John Gardner at Home

Memories from Luís Duarte D'Almeida

Dear John,

I’m writing to you from Delphi, where I’ve been spending some days. The oracle has been mute for many centuries, unfortunately. But I hiked the slopes of Mount Parnassus and visited the marvellous Korycian Cave, where the great god Pan used to be worshipped.

Our guide told us that one main principle governed the offerings made to the gods: one ought to give the very best one had. Not to please the gods, but because to do so prepares one better to deal with the different kinds of loss one is bound to meet at some point or other.

I liked the thought -- and of course it doesn’t matter whether it is to the gods or to anyone else that you make such outstanding gifts. And it occurred to me right there in Pan’s cave -- for you have been on my mind these days -- that you have always come across to us, your students, as giving us the best you have as a teacher. I will always remain deeply grateful for your kindness, your generosity, your brilliance, your modesty, your humaneness, and your open-mindedness (not to mention all the time your dedicated to us). I feel both very lucky and very privileged to have been your student; and it’s your example and no-one else’s that I try to follow in my own teaching.

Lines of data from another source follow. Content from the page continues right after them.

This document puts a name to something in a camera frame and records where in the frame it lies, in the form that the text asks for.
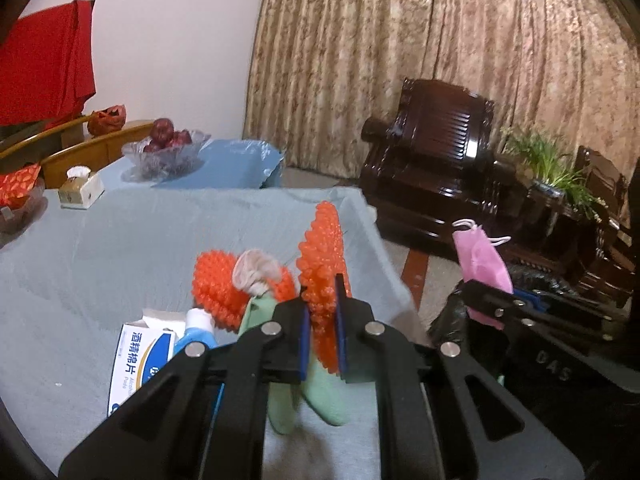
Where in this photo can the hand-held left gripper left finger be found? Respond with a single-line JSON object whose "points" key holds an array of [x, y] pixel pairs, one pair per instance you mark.
{"points": [[303, 345]]}

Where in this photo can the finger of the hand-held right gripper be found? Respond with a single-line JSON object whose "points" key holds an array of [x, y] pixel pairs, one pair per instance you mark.
{"points": [[527, 297], [495, 300]]}

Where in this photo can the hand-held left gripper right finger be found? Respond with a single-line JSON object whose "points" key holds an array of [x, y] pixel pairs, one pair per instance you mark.
{"points": [[341, 325]]}

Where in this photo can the pink face mask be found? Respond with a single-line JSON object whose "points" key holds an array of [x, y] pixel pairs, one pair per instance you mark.
{"points": [[480, 260]]}

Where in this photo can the black-lined trash bin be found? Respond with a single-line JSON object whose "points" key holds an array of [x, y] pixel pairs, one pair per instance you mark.
{"points": [[447, 320]]}

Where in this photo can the green glove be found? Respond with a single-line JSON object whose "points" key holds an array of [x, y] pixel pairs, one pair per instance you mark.
{"points": [[325, 400]]}

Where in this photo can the orange foam fruit net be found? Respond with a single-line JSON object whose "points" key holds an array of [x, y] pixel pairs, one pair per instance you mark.
{"points": [[215, 285], [322, 250]]}

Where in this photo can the beige paper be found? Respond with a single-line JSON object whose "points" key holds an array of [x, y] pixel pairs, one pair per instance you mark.
{"points": [[255, 270]]}

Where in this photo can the blue and white paper cup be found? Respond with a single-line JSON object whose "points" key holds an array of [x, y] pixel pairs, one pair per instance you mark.
{"points": [[197, 335]]}

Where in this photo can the white cardboard box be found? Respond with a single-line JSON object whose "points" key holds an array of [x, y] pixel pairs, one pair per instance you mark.
{"points": [[140, 360]]}

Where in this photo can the dark wooden side table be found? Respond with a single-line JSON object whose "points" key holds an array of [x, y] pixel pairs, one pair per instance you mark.
{"points": [[550, 225]]}

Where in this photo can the dark wooden armchair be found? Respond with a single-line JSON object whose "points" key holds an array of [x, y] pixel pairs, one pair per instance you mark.
{"points": [[430, 180], [600, 185]]}

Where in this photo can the green potted plant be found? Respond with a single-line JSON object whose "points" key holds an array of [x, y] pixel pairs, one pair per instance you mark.
{"points": [[542, 160]]}

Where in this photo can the light blue tablecloth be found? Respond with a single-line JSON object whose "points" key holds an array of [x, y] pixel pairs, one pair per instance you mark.
{"points": [[235, 165]]}

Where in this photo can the grey tablecloth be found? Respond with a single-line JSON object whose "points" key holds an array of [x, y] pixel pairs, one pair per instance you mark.
{"points": [[125, 240]]}

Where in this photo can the glass fruit bowl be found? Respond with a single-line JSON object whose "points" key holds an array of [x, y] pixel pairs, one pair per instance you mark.
{"points": [[170, 160]]}

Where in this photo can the red apple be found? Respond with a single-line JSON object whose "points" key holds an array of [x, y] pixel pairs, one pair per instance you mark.
{"points": [[182, 138], [162, 130], [151, 146]]}

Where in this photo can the beige tissue box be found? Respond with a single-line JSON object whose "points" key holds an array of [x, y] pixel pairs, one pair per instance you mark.
{"points": [[80, 190]]}

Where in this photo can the wooden tv cabinet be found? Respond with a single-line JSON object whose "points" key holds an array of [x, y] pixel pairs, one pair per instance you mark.
{"points": [[100, 152]]}

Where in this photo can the beige patterned curtain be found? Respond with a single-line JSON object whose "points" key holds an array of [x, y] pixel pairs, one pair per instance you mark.
{"points": [[400, 25]]}

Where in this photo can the red plastic bag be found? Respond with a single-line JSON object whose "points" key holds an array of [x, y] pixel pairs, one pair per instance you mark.
{"points": [[106, 121]]}

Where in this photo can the glass snack bowl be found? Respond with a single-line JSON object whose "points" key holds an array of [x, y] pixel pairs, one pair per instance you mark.
{"points": [[20, 217]]}

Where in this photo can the red cloth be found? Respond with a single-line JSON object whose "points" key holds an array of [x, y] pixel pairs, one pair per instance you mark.
{"points": [[45, 60]]}

I am sorry I didn’t have the courage to write to you earlier. But I want to tell you that above all else I think of you as someone who -- through your kind and patient advice -- truly changed my life. Twice, in fact: first when I was deciding whether to apply to Oxford and we met on a cold January morning when I was visiting for a few days; and then, crucially, when I was considering going back to Portugal at the end of the DPhil. You encouraged me not to return, and had I not followed your advice -- and then benefited from your support -- my life today would be very different.

Thank you, John, ab imo corde.

And um forte abraço (as we say in Portugal).